▶ _Assigned task_: The line with "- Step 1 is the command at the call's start" marks the first line to copy, and the line with "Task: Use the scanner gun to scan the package" marks the last. Transcribe that stretch of the data below exactly, without pictures.
=== Exercise data ===
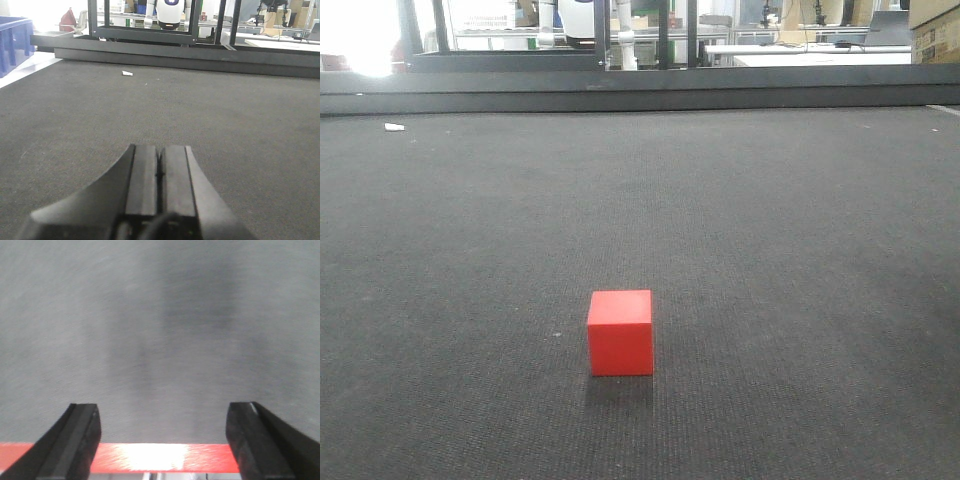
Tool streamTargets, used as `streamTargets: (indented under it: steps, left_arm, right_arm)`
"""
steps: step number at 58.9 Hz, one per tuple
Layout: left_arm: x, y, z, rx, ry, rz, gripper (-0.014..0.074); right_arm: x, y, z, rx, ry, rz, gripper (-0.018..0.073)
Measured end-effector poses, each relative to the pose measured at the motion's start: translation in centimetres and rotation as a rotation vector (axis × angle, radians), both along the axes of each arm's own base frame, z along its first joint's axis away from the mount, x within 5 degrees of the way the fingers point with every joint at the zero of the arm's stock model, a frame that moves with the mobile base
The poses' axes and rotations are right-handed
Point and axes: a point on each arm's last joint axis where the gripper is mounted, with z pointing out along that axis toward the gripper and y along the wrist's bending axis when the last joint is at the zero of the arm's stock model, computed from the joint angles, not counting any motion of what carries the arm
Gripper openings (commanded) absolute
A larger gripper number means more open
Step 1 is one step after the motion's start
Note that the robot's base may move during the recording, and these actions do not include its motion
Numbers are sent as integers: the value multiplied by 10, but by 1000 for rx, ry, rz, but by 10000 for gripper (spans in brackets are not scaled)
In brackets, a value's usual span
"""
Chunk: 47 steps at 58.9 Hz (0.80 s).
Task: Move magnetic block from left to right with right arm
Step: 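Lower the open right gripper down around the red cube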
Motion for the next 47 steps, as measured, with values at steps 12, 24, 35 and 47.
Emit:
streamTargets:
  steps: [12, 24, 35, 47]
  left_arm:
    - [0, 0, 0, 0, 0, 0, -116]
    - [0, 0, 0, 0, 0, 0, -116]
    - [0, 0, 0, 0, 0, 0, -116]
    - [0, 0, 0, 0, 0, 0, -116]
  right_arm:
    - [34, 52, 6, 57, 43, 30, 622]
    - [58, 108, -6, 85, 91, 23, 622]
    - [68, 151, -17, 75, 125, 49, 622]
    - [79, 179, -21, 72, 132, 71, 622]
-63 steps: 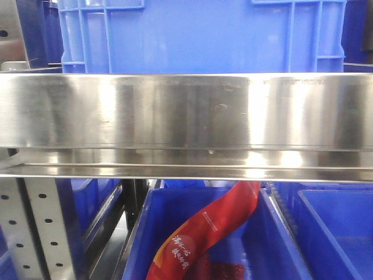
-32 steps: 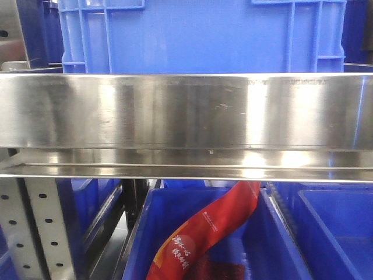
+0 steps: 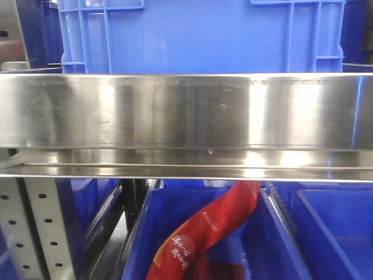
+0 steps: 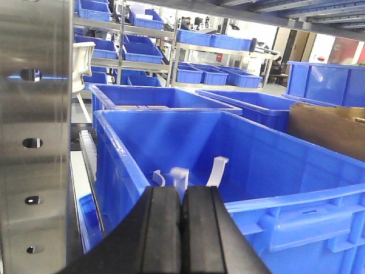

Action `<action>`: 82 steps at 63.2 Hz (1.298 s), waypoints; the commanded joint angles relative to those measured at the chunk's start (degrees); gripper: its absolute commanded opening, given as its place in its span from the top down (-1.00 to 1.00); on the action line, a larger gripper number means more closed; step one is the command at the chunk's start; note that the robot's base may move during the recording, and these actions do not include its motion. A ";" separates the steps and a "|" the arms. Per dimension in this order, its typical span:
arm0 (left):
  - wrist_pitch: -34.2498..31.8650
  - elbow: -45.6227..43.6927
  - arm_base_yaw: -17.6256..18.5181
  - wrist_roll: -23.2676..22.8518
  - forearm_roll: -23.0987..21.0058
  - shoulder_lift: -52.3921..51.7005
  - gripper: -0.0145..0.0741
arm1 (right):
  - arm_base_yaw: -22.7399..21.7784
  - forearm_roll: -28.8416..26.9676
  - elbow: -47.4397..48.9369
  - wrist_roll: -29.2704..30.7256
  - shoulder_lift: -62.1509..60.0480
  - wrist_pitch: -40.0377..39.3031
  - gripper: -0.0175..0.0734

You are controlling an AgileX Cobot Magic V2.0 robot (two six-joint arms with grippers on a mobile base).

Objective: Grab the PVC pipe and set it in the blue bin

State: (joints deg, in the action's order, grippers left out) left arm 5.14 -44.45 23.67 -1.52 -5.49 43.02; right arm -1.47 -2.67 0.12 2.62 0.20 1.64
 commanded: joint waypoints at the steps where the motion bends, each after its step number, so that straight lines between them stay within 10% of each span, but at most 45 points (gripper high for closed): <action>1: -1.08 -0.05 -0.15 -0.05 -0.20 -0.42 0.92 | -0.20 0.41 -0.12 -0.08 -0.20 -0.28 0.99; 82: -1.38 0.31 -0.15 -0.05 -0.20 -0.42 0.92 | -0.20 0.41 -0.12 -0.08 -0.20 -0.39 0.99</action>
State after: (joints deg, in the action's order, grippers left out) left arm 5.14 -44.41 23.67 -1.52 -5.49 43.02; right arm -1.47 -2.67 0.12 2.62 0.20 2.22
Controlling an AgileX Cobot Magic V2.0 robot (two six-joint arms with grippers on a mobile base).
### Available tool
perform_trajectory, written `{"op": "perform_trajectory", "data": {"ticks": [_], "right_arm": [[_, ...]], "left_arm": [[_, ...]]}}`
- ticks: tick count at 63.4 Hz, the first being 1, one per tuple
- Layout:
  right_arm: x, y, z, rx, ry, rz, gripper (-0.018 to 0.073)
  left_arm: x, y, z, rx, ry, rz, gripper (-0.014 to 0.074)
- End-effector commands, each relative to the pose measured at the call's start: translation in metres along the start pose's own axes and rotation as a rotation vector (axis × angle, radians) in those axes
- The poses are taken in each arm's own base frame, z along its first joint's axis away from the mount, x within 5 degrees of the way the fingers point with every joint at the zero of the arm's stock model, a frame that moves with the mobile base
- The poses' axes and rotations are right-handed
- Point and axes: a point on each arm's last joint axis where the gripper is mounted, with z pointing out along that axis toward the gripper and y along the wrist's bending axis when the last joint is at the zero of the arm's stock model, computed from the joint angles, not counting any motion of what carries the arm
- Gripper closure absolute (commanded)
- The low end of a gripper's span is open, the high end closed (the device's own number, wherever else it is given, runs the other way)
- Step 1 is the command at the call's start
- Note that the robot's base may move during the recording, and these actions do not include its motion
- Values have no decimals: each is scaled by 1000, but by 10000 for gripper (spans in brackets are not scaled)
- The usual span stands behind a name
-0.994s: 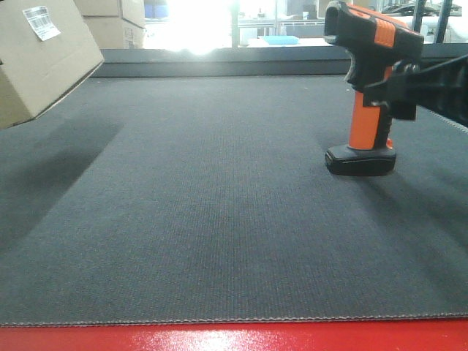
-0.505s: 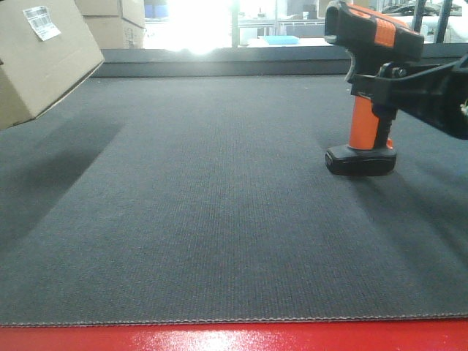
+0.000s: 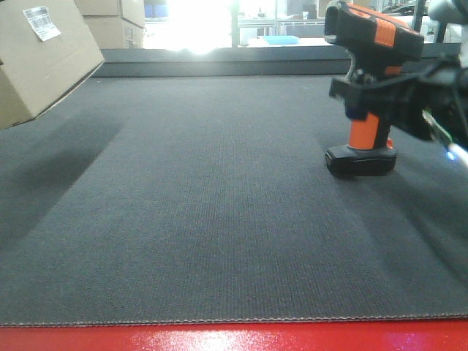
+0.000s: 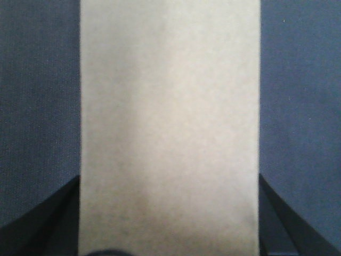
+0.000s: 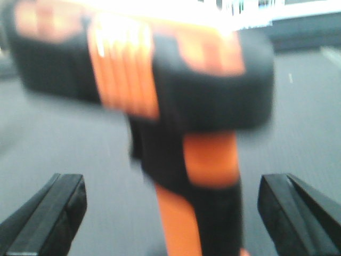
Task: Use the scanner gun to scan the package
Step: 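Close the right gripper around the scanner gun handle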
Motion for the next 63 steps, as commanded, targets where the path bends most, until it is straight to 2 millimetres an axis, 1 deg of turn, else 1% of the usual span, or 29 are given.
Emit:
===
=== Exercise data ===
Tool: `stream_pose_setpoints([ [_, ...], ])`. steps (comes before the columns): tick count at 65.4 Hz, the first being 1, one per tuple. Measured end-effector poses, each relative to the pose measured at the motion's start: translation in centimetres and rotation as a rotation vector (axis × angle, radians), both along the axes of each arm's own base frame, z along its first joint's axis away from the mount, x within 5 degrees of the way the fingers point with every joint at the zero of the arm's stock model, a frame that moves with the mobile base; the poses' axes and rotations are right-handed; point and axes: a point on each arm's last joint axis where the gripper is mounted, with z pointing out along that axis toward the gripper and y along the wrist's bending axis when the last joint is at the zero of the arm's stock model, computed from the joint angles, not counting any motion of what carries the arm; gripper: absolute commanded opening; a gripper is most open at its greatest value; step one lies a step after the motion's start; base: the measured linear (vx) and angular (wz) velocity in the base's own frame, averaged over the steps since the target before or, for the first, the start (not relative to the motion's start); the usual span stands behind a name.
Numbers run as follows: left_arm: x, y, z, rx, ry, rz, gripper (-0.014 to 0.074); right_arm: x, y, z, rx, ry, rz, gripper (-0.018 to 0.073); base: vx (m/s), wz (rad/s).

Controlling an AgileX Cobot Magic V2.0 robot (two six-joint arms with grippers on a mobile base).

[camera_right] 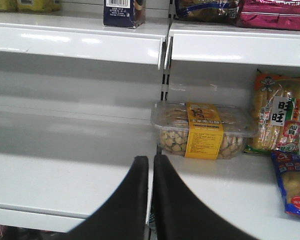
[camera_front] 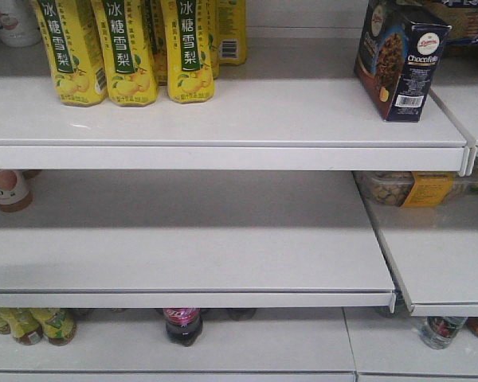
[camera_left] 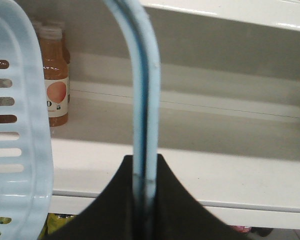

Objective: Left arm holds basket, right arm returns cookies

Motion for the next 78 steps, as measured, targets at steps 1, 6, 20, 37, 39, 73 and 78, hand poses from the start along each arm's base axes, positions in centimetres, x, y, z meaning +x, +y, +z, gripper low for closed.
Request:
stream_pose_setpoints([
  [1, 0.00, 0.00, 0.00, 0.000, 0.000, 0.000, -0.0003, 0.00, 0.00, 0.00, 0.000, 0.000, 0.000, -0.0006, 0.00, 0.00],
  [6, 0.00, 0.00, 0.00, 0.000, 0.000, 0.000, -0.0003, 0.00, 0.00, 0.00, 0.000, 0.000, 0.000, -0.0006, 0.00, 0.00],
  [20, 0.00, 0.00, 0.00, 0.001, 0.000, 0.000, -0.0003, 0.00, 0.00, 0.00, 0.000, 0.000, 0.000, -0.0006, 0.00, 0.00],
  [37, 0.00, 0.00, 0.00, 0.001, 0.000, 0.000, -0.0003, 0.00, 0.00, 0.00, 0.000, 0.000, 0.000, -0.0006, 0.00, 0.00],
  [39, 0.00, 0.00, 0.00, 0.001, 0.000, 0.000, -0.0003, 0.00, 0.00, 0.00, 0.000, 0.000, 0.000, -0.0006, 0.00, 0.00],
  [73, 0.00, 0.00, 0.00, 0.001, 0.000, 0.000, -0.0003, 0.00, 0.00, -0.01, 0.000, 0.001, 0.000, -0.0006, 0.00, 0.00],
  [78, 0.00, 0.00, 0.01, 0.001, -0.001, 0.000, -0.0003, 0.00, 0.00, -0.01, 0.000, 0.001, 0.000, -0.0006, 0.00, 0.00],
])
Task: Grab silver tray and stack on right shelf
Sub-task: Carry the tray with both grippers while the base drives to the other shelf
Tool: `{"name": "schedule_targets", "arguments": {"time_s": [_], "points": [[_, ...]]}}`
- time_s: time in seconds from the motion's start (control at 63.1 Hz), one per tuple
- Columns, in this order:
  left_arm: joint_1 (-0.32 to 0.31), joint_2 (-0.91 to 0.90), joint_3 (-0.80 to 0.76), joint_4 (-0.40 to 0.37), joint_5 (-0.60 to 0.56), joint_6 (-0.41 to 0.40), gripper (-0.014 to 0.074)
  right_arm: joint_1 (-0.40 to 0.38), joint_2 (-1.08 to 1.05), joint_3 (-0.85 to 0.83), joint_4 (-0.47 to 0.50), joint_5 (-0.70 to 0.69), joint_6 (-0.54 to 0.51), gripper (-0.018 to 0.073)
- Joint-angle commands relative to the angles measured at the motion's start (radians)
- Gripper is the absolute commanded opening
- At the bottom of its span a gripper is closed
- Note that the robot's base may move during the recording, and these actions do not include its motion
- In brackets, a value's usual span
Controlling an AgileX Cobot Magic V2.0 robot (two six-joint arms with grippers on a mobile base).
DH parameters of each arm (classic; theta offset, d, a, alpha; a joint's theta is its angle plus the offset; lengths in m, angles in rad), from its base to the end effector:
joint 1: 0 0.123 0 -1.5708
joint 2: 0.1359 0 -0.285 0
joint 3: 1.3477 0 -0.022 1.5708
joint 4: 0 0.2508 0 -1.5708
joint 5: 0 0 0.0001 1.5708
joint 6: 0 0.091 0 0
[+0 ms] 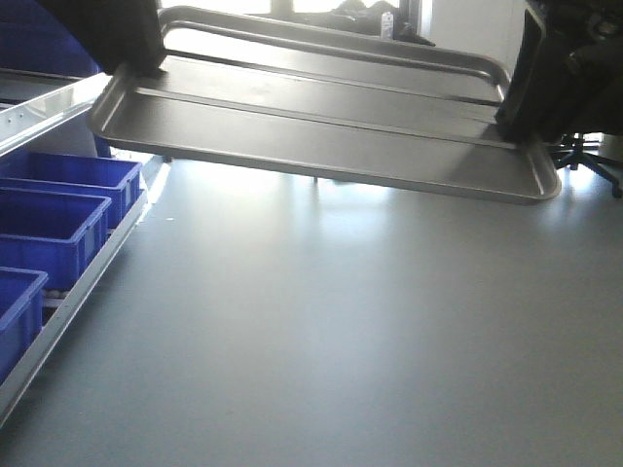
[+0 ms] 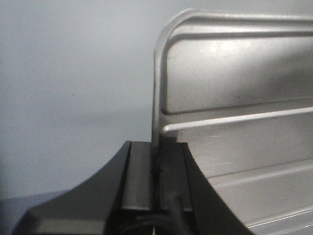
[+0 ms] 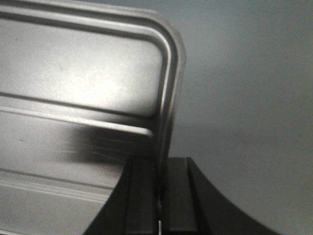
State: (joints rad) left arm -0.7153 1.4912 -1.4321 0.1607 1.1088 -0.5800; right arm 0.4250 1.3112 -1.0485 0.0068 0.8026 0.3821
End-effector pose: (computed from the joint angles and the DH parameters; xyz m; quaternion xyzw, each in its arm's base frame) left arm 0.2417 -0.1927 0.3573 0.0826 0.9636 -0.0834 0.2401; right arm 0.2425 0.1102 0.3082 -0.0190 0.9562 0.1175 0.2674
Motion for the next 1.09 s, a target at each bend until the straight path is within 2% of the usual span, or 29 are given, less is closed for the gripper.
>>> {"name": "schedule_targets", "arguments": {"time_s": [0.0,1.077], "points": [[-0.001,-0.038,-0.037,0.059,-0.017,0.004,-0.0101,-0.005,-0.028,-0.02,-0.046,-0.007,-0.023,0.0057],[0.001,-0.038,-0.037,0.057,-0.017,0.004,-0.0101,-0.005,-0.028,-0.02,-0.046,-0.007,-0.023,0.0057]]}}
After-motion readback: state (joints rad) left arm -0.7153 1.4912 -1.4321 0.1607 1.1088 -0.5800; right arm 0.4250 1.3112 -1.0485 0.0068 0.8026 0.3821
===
▶ _Response to the exercise_:
- Step 1 is the command at the call's start
- Note that the robot's base may move during the recording, and these actions do not include its motion
- Values have no decimals: each is scaled by 1000, but by 10000 for gripper (spans in brackets are not scaled)
- The usual span stands behind a name
-0.994s: 
-0.505s: 
+0.000s: 
+0.000s: 
+0.000s: 
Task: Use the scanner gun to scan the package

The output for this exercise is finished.